Perhaps we need to develop confidence-inducing exercises. Ironically, we physical therapists often hinder the development of confidence. Fear of liability often leads us to have our patients ambulate with excessive guarding, to the extent that they never experience 'real-world "ambulation. Similarly, we take great care to help patients avoid falling when they do transfers or engage in the well-studied sit-to-stand movement. Although protection is paramount and no one wants to see patients fall or get hurt, our behavior might deprive patients of the one thing we know helps people learn" knowledge of results. When we provide excessive guarding or withhold opportunities to fail, we deprive patients of critical information.

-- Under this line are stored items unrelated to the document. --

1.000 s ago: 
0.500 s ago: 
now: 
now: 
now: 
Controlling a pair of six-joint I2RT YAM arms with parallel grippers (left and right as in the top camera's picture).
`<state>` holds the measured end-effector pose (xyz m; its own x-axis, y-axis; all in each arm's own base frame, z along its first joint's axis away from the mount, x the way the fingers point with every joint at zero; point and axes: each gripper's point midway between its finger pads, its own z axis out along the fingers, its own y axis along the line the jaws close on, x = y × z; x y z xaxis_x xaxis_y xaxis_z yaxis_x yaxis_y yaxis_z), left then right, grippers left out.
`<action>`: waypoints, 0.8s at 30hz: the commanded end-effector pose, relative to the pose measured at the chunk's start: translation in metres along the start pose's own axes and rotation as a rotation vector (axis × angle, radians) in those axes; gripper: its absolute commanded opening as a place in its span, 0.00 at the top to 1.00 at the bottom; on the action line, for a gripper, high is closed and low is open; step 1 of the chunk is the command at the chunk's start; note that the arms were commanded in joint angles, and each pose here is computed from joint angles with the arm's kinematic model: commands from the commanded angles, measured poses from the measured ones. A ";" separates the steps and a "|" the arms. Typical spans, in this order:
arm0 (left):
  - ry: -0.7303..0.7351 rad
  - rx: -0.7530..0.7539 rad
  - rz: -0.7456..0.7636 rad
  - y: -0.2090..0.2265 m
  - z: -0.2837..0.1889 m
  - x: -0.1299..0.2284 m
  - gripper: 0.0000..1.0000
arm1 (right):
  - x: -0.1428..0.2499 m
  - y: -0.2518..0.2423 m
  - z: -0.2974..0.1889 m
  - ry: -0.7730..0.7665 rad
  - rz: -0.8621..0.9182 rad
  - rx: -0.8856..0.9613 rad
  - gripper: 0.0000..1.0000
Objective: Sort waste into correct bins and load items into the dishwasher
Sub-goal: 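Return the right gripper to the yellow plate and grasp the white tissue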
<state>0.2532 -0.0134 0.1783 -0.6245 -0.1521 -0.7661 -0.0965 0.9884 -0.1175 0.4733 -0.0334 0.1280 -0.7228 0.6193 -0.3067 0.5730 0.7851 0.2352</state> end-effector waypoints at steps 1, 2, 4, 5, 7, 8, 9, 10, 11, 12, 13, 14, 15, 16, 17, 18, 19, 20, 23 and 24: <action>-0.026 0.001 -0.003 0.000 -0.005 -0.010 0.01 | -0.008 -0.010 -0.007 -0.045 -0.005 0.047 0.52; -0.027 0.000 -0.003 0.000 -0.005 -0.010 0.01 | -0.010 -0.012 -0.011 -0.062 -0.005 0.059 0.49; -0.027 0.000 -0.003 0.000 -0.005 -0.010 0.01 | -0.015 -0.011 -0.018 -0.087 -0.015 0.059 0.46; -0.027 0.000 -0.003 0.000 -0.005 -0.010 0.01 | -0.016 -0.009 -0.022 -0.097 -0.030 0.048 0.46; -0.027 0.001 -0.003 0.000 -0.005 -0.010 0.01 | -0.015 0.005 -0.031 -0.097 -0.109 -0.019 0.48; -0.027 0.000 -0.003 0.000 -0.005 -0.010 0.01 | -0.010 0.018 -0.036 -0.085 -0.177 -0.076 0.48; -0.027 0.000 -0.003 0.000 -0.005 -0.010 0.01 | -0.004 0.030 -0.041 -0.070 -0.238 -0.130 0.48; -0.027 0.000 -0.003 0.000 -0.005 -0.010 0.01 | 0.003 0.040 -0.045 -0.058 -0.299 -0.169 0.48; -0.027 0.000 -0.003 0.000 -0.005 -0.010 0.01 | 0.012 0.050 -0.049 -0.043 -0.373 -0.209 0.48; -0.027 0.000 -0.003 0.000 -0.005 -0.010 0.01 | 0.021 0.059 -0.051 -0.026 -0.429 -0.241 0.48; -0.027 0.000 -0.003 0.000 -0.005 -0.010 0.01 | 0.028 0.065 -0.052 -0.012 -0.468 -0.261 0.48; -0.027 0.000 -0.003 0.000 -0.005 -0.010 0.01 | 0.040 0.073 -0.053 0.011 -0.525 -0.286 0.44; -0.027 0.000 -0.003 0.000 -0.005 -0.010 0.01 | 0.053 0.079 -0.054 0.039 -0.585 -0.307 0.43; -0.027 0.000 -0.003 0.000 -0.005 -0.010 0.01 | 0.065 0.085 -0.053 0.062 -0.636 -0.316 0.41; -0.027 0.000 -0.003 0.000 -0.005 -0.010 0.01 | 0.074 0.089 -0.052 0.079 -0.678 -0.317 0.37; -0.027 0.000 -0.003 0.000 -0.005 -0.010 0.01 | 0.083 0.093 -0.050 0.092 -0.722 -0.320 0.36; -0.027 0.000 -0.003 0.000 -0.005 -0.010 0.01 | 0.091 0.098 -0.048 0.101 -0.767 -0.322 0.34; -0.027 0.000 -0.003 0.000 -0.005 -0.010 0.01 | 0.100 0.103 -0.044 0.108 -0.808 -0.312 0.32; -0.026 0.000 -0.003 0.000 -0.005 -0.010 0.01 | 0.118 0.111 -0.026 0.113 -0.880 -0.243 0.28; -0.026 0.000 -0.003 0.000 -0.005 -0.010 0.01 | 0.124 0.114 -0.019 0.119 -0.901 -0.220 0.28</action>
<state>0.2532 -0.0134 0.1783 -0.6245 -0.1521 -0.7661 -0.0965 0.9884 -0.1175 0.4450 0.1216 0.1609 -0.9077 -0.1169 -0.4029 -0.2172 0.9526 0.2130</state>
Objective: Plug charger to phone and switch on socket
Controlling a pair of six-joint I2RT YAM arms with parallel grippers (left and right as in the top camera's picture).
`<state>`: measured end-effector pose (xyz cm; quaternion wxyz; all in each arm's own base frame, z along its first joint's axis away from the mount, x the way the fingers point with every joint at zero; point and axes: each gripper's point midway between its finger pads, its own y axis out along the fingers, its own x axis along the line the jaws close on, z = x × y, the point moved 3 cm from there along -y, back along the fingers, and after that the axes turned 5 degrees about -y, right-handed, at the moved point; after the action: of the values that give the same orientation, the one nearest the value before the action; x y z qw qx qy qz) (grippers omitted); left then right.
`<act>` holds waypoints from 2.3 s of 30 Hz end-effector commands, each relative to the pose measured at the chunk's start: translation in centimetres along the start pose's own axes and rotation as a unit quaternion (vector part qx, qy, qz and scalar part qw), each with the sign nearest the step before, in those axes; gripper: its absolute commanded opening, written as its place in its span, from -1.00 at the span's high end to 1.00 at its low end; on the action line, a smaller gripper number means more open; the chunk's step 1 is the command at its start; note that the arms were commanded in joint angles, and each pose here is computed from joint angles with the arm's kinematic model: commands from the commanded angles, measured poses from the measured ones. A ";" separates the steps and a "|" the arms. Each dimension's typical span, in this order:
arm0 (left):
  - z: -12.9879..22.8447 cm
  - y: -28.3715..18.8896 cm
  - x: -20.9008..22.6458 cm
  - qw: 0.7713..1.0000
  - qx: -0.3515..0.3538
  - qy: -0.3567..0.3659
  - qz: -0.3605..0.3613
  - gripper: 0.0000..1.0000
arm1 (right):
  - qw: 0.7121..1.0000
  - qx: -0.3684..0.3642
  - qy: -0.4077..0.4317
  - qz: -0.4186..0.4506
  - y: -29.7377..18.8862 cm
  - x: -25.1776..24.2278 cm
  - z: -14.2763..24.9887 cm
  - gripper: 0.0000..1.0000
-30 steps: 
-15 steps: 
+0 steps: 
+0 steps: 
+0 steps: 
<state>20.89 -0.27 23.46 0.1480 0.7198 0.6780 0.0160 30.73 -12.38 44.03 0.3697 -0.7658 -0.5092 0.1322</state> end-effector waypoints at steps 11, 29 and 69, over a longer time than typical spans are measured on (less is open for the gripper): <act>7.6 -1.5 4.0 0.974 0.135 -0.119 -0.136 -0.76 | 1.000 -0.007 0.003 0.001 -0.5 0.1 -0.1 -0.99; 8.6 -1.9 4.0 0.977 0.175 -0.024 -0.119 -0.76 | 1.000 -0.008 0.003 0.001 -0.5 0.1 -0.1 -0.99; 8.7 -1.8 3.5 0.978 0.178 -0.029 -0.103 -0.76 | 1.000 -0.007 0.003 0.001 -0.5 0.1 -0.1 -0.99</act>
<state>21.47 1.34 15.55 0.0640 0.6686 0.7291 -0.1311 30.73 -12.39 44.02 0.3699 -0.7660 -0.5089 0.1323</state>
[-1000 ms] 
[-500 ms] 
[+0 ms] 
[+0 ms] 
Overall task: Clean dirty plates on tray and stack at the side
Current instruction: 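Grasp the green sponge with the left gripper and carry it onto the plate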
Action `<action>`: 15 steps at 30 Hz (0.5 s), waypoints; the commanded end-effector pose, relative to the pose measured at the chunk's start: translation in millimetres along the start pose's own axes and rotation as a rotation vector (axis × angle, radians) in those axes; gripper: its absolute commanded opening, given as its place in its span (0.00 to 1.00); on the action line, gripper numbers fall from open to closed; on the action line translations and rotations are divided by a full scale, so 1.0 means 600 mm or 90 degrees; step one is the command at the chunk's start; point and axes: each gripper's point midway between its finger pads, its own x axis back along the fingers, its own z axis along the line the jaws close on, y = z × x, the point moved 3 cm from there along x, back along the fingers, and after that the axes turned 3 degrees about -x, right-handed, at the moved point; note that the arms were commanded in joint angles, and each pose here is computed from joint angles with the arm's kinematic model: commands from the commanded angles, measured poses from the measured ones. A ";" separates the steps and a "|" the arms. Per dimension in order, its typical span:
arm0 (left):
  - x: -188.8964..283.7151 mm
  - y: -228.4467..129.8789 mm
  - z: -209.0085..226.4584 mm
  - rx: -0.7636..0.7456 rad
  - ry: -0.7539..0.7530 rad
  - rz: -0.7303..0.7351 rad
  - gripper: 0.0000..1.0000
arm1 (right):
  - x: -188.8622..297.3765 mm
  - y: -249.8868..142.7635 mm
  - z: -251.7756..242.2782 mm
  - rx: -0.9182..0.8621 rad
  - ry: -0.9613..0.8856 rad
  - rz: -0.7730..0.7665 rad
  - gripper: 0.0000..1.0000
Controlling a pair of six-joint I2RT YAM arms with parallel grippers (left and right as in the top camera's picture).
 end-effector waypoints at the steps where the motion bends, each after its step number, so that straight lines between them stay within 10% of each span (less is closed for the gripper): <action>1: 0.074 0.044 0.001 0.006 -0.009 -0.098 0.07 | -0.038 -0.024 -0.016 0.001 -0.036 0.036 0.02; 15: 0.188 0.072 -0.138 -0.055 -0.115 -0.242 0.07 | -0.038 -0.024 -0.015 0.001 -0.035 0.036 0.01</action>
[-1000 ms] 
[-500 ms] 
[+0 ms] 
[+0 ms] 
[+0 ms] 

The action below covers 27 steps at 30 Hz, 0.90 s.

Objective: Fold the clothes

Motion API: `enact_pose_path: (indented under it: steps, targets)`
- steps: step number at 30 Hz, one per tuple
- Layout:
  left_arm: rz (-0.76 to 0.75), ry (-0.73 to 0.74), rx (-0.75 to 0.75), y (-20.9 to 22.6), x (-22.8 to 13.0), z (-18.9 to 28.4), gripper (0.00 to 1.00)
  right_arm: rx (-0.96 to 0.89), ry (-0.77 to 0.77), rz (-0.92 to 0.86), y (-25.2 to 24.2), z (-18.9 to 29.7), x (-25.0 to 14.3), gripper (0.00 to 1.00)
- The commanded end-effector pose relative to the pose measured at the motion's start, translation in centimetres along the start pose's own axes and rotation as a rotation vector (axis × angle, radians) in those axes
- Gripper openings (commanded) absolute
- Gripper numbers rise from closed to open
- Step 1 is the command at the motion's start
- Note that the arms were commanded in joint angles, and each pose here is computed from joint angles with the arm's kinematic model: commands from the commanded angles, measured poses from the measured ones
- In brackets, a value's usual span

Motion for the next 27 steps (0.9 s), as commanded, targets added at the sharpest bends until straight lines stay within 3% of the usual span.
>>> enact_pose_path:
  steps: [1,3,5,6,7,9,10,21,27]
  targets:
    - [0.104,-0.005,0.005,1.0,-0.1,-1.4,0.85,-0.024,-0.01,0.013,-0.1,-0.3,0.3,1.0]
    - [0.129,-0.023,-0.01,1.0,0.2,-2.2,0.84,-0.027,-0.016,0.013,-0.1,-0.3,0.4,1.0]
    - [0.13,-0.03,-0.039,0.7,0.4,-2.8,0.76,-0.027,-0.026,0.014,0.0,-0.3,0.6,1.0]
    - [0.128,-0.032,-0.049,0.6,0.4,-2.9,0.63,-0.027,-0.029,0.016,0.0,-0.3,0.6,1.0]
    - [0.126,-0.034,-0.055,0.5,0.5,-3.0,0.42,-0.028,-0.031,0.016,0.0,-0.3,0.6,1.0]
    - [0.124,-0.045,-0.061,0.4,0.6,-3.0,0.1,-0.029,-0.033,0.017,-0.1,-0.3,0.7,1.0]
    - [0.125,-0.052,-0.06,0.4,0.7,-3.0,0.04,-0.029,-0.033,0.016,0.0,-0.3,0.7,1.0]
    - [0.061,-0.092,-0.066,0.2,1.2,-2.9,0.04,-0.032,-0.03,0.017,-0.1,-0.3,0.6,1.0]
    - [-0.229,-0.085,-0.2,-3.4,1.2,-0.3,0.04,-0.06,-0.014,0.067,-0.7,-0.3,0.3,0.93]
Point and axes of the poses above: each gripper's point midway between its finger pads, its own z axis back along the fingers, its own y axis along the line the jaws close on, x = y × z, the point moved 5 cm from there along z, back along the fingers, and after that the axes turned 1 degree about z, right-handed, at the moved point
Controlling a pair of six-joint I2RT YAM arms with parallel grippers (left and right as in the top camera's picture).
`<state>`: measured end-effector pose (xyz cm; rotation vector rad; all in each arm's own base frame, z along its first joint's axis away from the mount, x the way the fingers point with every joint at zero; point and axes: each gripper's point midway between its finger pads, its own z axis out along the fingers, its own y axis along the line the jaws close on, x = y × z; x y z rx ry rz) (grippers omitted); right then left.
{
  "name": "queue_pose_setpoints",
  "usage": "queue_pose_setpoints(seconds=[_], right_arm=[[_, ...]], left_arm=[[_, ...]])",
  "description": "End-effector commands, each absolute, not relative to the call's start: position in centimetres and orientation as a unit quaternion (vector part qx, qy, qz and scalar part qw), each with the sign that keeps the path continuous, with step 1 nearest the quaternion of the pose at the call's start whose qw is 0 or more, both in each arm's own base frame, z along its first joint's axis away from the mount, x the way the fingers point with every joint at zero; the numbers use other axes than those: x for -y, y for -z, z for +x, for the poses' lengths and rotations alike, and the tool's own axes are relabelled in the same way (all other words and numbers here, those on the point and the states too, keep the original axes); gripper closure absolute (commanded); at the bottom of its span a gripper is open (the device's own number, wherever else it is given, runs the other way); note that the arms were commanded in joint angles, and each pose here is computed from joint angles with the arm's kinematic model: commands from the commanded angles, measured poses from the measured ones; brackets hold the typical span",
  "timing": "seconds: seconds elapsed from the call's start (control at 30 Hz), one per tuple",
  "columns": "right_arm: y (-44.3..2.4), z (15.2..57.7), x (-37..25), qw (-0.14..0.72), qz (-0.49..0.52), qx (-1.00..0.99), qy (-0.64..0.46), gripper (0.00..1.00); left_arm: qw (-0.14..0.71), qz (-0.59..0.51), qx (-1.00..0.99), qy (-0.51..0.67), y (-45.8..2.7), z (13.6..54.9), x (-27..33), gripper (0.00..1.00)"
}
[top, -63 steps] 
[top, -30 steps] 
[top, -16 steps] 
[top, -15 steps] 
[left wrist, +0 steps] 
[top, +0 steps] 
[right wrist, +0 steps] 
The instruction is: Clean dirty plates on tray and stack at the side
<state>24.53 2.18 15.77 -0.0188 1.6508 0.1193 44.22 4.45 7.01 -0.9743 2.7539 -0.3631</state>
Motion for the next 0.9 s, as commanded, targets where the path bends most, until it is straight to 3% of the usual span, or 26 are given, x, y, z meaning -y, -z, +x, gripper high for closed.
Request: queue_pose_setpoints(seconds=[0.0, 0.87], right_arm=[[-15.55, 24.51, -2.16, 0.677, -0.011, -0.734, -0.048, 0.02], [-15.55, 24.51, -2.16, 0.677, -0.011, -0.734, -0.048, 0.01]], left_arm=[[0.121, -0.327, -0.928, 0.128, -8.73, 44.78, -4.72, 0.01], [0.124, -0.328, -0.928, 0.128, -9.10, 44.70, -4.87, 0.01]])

Also in this month's Journal, Merians et al (pages 898915) offer a case report in which virtual reality was used for simulations designed to enhance dexterity in people following stroke. Given the articles in this issue, other uses for virtual reality also come to mind. Using virtual reality, could we expedite the learning of motor behaviors in people with impairments and provide them with better feedback" and also, for the first time, provide them with meaningful feedback about failure without fearing for their safety? Telling patients they would have fallen is not the same as patients experiencing all of the sound and fury of a virtual event.
Nothing breeds confidence more than knowing that you are likely to succeed. Learning whether you are likely to succeed or fail in a fair trial is something that could assist patients who have intact cognitive function, particularly as they attempt to discern to what extent their disabilities are the result of physical or psychological limitations. Further research "most particularly, clinically based research" is needed to elucidate the role of confidence in task achievement. In addition, we need to know whether it is worthwhile to develop interventions that are designed primarily to enhance confidence. After all these years, it would be nice to know whether Tug McGraw was right when he said, "You gotta believe!"
The Journal's articles this month are diverse, but, as this Note shows, they evoke a theme. In fact, this issue of Physical Therapy illustrates a larger truth. Through publication, not only do authors contribute factual information to the profession's knowledge base, they contribute ideas that can stimulate the thinking of others, and they suggest new ideas for practice that can be examined by other researchers even as clinicians consider these new ideas for the patients they see on a daily basis.
In my view, patients do have to believe, as do physical therapists. Physical therapists should believe because of evidence; patients should believe because of their faith in themselves and in what physical therapists can do.